Q15:	before: 16.82s	after: 16.73s	 -0.52%
Q16:	before: 1.80s	after: 1.71s	 -5.00%
Q17:	before: 1.01s	after: 0.94s	 -6.55%
Q18:	before: 30.14s	after: 28.46s	 -5.56%
Q19:	before: 13.77s	after: 13.01s	 -5.51%
Q20:	before: 55.32s	after: 55.12s	 -0.36%
Q21:	before: 24.32s	after: 24.33s	 0.05%
Q22:	before: 1.48s	after: 1.46s	 -1.69%

(It's interesting to observe that on the current polished PR there are some noticeable improvements and noticeable regressions, I haven't explored this in-depth though, and will do so in the next milestone.)

This begs the question whether we should increase these limits since it has such non-trivial impact on the performance (TBD whether this impact is more pronounced in the multi-tenant setups and whether the usage of the direct columnar scans play a role too). Perhaps, if we set GOMEMLIMIT on default, increasing these limits (I'm thinking mostly about the default value of TargetBytes which is currently 10MiB) will not significantly impact the stability. However, this is an orthogonal question.

Thus, I think there are no more blockers for this PR to be merged. It shows an expected improvement in microbenchmarks when only a subset of columns is needed in multi-tenant separate-process setups. I'll wait for Michael's approval.

DrewKimball · 2023-01-25T01:17:15Z

This begs the question whether we should increase these limits since it has such non-trivial impact on the performance (TBD whether this impact is more pronounced in the multi-tenant setups and whether the usage of the direct columnar scans play a role too). Perhaps, if we set GOMEMLIMIT on default, increasing these limits (I'm thinking mostly about the default value of TargetBytes which is currently 10MiB) will not significantly impact the stability. However, this is an orthogonal question.

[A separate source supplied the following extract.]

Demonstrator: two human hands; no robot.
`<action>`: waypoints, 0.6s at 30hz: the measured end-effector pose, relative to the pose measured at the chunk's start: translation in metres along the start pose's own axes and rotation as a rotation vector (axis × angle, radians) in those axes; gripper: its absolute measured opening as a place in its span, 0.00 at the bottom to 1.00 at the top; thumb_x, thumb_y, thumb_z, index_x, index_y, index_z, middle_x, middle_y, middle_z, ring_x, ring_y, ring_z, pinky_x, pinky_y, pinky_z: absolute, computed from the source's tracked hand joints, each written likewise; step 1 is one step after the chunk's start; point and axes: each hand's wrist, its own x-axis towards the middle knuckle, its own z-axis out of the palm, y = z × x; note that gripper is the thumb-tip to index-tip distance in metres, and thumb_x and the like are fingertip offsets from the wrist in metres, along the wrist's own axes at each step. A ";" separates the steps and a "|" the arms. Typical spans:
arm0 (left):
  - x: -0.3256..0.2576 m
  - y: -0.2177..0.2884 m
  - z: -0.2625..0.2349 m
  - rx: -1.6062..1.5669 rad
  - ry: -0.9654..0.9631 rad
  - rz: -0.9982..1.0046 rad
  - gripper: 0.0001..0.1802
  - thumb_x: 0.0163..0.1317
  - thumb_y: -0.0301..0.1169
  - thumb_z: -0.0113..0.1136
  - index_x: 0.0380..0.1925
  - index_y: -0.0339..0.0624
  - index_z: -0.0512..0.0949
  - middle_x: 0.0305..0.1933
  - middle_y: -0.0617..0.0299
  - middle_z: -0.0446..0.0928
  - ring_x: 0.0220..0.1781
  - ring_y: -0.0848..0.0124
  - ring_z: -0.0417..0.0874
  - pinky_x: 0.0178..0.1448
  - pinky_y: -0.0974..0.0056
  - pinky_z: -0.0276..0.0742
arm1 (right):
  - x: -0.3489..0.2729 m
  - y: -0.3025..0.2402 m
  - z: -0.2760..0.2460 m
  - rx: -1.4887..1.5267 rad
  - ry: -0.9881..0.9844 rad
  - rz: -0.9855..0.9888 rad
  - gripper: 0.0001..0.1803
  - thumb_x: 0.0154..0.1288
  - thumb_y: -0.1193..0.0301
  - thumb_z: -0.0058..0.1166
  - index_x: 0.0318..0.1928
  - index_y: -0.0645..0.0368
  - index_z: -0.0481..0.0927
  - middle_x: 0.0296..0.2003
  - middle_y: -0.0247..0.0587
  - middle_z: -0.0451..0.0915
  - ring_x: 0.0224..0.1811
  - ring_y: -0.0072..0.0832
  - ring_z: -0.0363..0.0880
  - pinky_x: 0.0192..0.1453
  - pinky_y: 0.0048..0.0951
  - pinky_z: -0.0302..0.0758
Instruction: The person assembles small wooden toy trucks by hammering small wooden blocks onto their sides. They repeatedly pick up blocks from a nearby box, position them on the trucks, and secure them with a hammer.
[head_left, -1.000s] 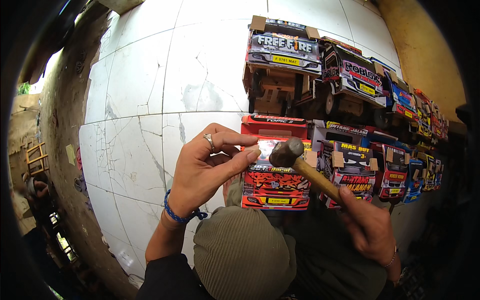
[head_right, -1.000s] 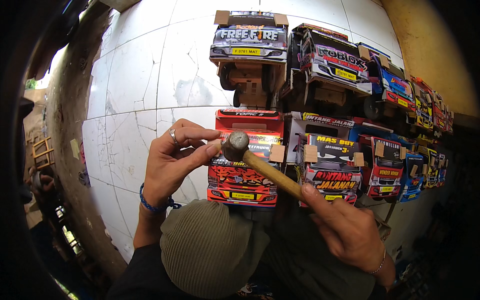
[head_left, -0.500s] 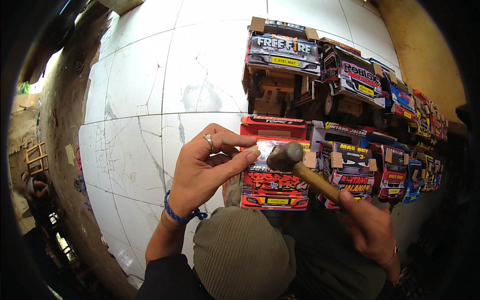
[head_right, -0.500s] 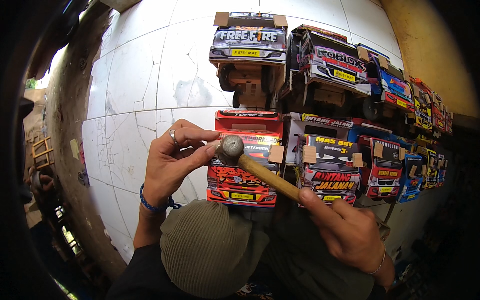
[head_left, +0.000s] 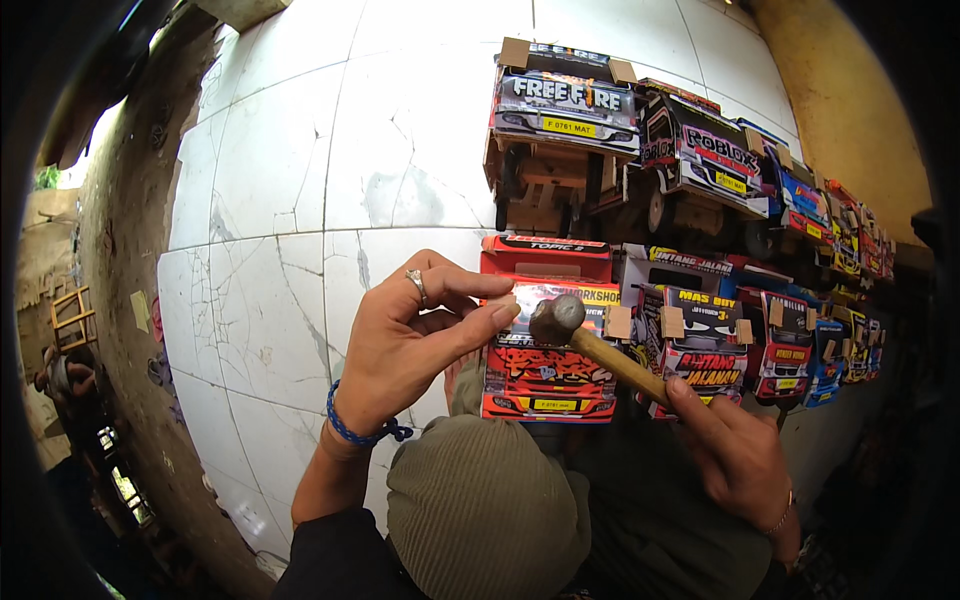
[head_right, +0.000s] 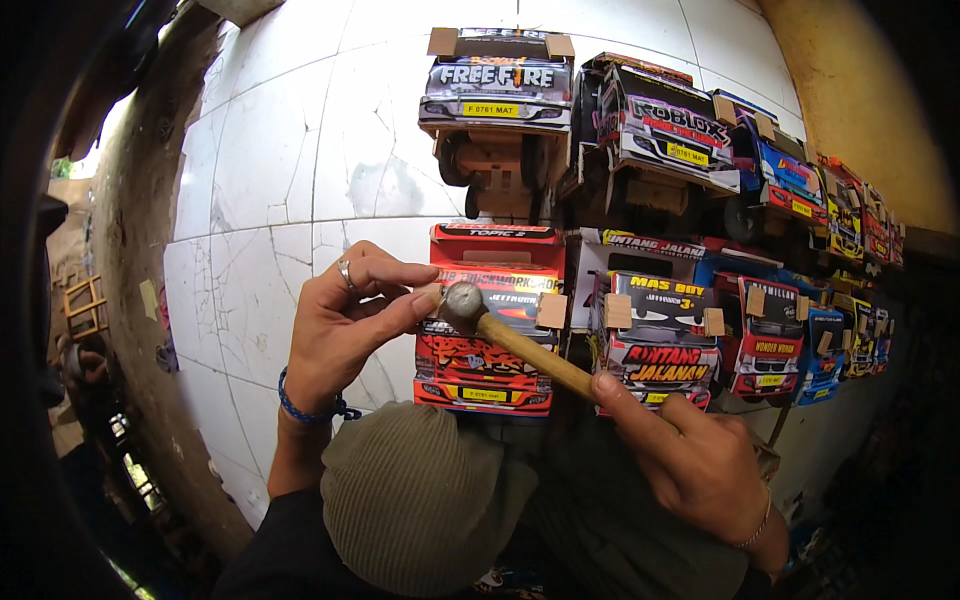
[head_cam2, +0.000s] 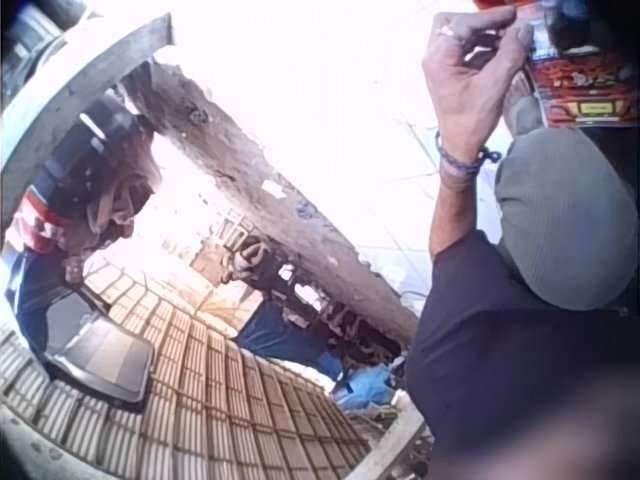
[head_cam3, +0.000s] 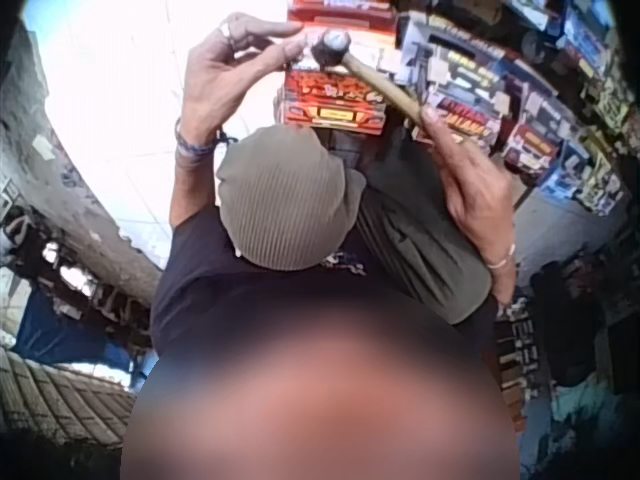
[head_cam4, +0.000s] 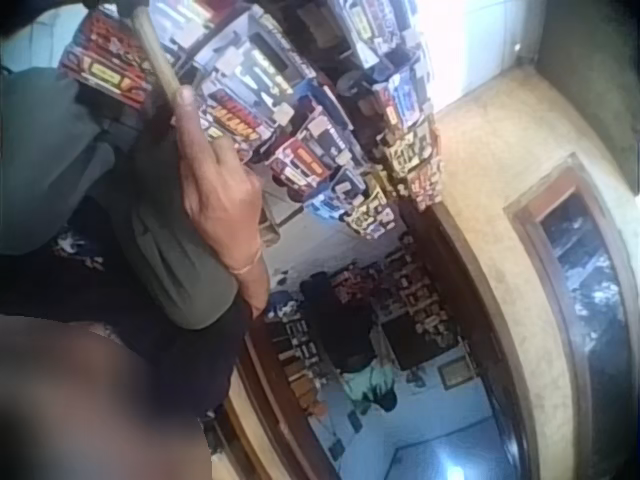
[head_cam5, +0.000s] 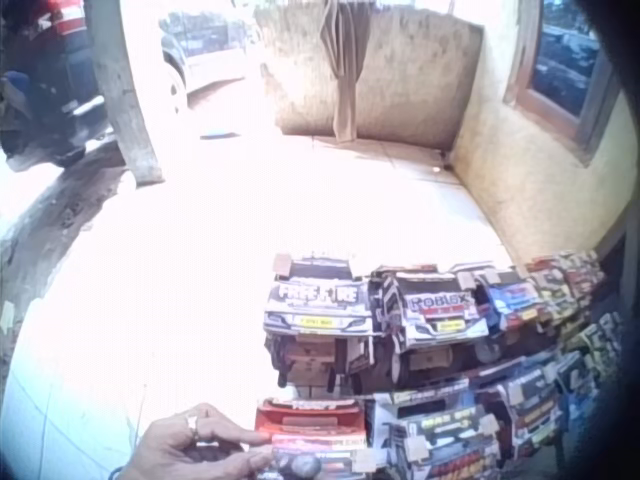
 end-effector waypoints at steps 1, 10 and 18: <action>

Maybe this isn't the best place to discuss, but I will anyway :) Some memory usage in queries is hard to throttle up and down, but it seems like batch sizing isn't one of those things - the ResetMaybeReallocate stuff we already have does this pretty naturally. Maybe we could have some visibility at the operator level of how much memory is being used at a higher level, e.g. by all SQL queries, or maybe just by the current query. We could increase the actual limit from the default when overall memory usage is low, and decrease again when resource use is high (like would be the case for many concurrent queries).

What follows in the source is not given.